Judgment (denominated an order), Supreme Court, New York County (Laurence L. Love, J.), entered October 11, 2022, denying the petition to annul a determination of the City of New York Reasonable Accommodation Appeals Panel (the Citywide Panel), dated February 15, 2022, which denied petitioner's request for a religious exemption from the COVID–19 vaccination requirement for employees of the New York City Department of Education (DOE), granting respondents Board of Education of the City School District of the City of New York and Community School District 18 of the Board of Education of the City of New York's cross-motion to dismiss the petition, and dismissing the proceeding brought pursuant to CPLR article 78, unanimously affirmed, without costs.

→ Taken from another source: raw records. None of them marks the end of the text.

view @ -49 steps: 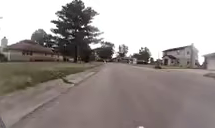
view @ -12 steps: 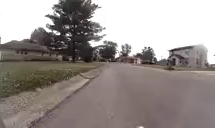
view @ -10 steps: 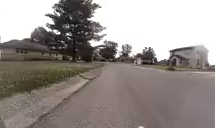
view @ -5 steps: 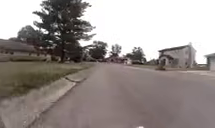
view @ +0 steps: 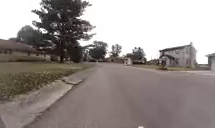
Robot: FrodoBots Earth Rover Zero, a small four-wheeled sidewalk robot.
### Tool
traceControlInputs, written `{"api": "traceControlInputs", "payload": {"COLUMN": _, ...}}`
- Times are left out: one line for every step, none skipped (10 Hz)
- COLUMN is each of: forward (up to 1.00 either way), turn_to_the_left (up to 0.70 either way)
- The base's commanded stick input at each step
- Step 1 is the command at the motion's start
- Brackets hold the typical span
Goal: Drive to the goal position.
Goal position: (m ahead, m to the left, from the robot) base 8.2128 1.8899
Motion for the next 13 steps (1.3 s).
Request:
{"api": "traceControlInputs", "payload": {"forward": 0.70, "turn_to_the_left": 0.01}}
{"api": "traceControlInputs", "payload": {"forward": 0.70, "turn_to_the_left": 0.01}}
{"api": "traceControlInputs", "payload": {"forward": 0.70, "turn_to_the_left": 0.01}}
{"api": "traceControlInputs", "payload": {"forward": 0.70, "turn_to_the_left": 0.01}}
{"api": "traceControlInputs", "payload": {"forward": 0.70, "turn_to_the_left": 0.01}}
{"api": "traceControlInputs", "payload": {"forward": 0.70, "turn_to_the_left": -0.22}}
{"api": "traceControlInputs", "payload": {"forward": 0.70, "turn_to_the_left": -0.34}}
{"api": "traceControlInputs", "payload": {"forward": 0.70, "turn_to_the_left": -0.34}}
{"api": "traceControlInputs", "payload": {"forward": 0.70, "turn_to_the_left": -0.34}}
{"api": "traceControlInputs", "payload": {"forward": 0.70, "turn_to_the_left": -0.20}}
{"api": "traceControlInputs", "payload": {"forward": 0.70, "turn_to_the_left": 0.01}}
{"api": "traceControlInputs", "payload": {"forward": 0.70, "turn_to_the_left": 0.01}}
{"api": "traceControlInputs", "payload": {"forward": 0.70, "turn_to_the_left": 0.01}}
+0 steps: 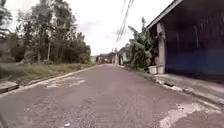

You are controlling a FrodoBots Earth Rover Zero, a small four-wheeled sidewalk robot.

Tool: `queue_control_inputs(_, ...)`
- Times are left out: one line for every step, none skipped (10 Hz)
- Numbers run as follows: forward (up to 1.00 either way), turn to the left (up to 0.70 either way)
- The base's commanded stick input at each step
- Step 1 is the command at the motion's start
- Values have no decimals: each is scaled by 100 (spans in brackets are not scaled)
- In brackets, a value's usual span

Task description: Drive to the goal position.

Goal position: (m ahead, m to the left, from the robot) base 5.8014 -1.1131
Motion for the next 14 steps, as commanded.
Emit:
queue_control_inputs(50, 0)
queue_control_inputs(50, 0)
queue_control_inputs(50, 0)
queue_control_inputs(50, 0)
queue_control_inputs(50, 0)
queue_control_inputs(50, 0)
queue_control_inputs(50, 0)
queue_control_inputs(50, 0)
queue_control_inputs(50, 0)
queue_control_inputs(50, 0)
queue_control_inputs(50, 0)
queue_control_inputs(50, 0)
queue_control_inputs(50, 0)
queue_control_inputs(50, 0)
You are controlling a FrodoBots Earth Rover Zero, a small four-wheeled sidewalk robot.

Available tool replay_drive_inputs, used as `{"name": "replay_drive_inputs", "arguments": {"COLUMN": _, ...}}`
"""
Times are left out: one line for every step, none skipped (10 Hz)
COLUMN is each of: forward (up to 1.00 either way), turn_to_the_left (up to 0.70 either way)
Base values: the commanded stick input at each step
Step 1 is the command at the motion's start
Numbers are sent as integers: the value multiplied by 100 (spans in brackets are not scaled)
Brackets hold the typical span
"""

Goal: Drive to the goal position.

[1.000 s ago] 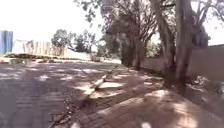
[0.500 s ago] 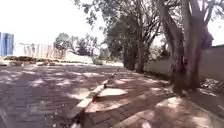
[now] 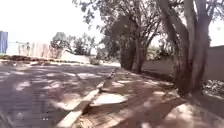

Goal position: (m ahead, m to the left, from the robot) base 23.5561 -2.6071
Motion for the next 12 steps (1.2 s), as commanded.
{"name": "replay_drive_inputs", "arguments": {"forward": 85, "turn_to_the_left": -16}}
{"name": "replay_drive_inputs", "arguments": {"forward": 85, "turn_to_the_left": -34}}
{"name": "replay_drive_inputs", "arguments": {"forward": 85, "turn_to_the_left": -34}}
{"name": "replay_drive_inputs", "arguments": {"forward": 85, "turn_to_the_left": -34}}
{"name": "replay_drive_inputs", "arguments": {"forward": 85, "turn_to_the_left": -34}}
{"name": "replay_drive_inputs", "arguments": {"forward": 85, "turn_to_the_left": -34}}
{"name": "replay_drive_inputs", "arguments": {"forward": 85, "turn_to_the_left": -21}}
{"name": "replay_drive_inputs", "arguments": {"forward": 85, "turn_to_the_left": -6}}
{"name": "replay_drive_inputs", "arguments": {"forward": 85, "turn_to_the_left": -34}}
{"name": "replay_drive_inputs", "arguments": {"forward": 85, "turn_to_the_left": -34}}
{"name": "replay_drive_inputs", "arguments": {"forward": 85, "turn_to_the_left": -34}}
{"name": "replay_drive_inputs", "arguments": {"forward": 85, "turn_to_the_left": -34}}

The denial of petitioner's request for a religious exemption and reasonable accommodations for her job as a school teacher was not arbitrary and capricious (CPLR 7803[3]; Matter of Pell v. Board of Educ. of Union Free School Dist. No. 1 of Towns of Scarsdale & Mamaroneck, Westchester County, 34 N.Y.2d 222, 231, 356 N.Y.S.2d 833, 313 N.E.2d 321 [1974]). The DOE's Position Statement explained that allowing petitioner to teach remotely, while the DOE was resuming in-person instruction, would impose an undue hardship on the agency. The DOE elaborated that accommodating petitioner would result in petitioner's inability to perform her essential functions as a schoolteacher. Moreover, given that more than 3,300 DOE employees had requested religious exemptions, granting an exemption to the employees would impose on the DOE significant costs and operational difficulties associated with creating alternative assignments for the exempted employees, and retaining and hiring additional staff to perform the exempted employees’ essential job functions (see Administrative Code of City of N.Y. § 8–107[3][b]). Thus, there was a rational basis for the denial of petitioner's request.
That the Position Statement was unsigned and undated hearsay is of no immaterial as “[h]earsay evidence can be the basis for an administrative determination” (Matter of Gray v. Adduci, 73 N.Y.2d 741, 742, 536 N.Y.S.2d 40, 532 N.E.2d 1268 [1988]; see also Matter of Church of Scientology of N.Y. v. Tax Commn. of City of N.Y., 120 A.D.2d 376, 379, 501 N.Y.S.2d 863 [1st Dept. 1986], appeal dismissed 68 N.Y.2d 807, 506 N.Y.S.2d 1038, 498 N.E.2d 438 [1986], lv dismissed 69 N.Y.2d 659, 511 N.Y.S.2d 838, 503 N.E.2d 1375 [1986]). Contrary to petitioner's contention, this Court need not limit our review to the language in the Citywide Panel's decision, as the Panel noted that it had reviewed the DOE's determination as well as the documentation submitted to the agency, and that it based its decision on that review (see Matter of Marsteller v. City of New York, 217 A.D.3d 543, 544, 192 N.Y.S.3d 18 [1st Dept. 2023]). Petitioner's contention that the DOE failed to engage in a cooperative dialogue is unavailing (see id. at 545, 192 N.Y.S.3d 18; see also Administrative Code of City of N.Y. § 8–107[28][a]).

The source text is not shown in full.